By Michael J. Critelli | MakeUsWell Newsletter,
At the end of 1976, I was deeply unhappy with what I saw when I looked in the mirror in my Evanston, Illinois apartment. I was about 25 pounds overweight. My skin looked pale. I had low energy and poor stamina.
For someone who had once been a long-distance runner in high school and routinely played long singles tennis matches, it was humbling that I could barely jog a block without getting winded. My clothes were very tight around the waist and starting to look worn, which made me appear heavier than I actually was. For the first and only time in my life, I decided to make a New Years resolution to lose weight and be more fit.
I also had an external motivation. Two months earlier, I had met the woman I would eventually marry, Joyce McNagny, in court. But I felt that if I asked her out then, I would be rejected because of how I looked and felt. I still would have made the resolution, but looking better for her was certainly a powerful additional impetus to succeed.
I resolved to lose 25 pounds in 1977, regain energy and stamina, and improve my appearance. I changed my diet and began jogging (initially I could barely make it half a city block).
What surprised me was how quickly small, reinforcing changes compounded. Within about two and a half months, dietary changes, increased physical activity, better sleep, and rising self-confidence combined to produce meaningful weight loss and a dramatic improvement in how I felt. By mid-March 1977, I felt confident enough to ask Joyce out to lunch. We began dating and were married less than two years later. In February 2026, we will celebrate our 47th wedding anniversary.
The mechanics of the change were neither extreme nor heroic. I made a series of modest but consistent dietary shifts. I had previously read that marathon runners fueled themselves with bowls of pasta. That may have worked for them, but it was counterproductive for someone sitting at work. I cut back on pasta and pizza meals. I shifted to simple meals of eggs for breakfast and meat and vegetables for dinner that I prepared at home.

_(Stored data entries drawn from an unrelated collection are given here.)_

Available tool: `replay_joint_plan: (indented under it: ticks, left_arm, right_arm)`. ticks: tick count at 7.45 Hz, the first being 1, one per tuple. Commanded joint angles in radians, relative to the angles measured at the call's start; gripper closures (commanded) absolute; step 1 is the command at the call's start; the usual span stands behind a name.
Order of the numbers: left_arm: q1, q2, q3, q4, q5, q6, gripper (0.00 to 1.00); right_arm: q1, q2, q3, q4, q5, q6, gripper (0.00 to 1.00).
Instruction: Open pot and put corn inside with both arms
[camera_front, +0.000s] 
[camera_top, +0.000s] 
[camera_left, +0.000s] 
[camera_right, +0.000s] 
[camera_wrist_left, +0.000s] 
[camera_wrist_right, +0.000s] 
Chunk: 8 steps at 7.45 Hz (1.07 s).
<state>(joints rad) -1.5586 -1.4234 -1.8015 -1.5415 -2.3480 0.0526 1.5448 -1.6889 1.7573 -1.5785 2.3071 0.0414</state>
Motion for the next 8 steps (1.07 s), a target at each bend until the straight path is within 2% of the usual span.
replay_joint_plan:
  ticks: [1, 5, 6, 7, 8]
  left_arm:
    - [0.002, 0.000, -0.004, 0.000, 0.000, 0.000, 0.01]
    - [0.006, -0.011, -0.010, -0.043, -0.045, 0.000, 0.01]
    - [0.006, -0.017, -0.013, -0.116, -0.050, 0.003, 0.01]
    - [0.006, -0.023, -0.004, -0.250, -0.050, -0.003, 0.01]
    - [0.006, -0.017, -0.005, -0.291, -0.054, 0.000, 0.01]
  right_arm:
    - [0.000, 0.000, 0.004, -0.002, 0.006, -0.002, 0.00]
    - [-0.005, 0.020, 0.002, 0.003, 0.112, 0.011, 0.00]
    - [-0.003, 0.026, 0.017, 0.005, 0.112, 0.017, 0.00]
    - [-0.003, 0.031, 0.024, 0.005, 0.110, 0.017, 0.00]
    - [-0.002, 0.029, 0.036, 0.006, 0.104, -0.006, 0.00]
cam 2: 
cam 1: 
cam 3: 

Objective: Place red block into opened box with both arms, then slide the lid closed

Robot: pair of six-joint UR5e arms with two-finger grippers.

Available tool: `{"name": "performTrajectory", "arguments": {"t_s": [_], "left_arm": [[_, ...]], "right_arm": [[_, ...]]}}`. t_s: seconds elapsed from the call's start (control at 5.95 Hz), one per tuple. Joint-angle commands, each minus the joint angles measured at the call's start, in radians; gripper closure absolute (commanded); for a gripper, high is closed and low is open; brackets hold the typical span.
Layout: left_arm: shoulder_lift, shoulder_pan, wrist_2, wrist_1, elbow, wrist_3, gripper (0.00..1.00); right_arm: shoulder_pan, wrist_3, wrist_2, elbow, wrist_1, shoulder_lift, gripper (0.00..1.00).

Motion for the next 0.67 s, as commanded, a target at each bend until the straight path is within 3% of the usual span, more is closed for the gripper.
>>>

I started having regular lunches at a seafood restaurant two blocks from my downtown Chicago office. I permanently stopped adding cream and sugar to my coffee and permanently gave up sugary soft drinks. I have no idea how much weight I lost from any one change, but together they mattered.
I joined a downtown tennis and racquetball club and began jogging at night, gradually increasing my distance to a mile. Walking to and from the commuter rail station in Downtown Chicago each day added more movement without feeling like “exercise.”
Joyce also bluntly told me that I needed to upgrade my wardrobe to reflect my improving physique and to look more successful. She was right. Clothes that fit and looked better represented a symbolic break from my unhealthy past and reinforced my progress and confidence rather than undermining it.
Each January, millions of people resolve to “eat better,” lose weight, or improve a troubling biometric measure such as blood glucose or cholesterol. By February, many of those resolutions fade. The mistake is framing dietary change as a test of willpower rather than as a system that must function under real-world pressures.
What did my experience teach me?
First, purpose matters. Wanting to be attractive enough to pursue a relationship gave my effort urgency. Feeling sluggish and looking uncomfortable in my clothes were even stronger daily motivators.
Second, small changes beat big declarations. Eliminating sugar in coffee, sugary soft drinks, changing breakfast, and altering lunch and dinner routines were manageable and cumulative. None required heroics.
Third, feedback loops matter. Increasing stamina, tracking weight and waist size at reasonable intervals, and gradually extending jogging distance reinforced one another and made progress tangible.
Fourth, environments matter. Buying meat from a local butcher twice a week, experimenting with seasonings, and routinely eating lunch at the same oyster bar reduced decision fatigue and temptation. Joining a club made exercise social and enjoyable.
Fifth, setbacks are inevitable. Over my adult life, I lapsed back into being overweight multiple times and pulled myself back again. Having succeeded once, I knew it was possible to succeed again if I understood what had worked the first time and what needed to change.
Improving the odds of a successful dietary New Year’s resolution is not about motivation. It is about designing behaviors, measurements, and environments that make success more likely than failure and then letting consistency do the rest. The resolution I made in 1977 did far more than improve my health. It gave me self confidence and a belief that I could succeed in overcoming other obstacles. Most importantly, it helped me achieve the most important outcome of my life: a long and happy marriage.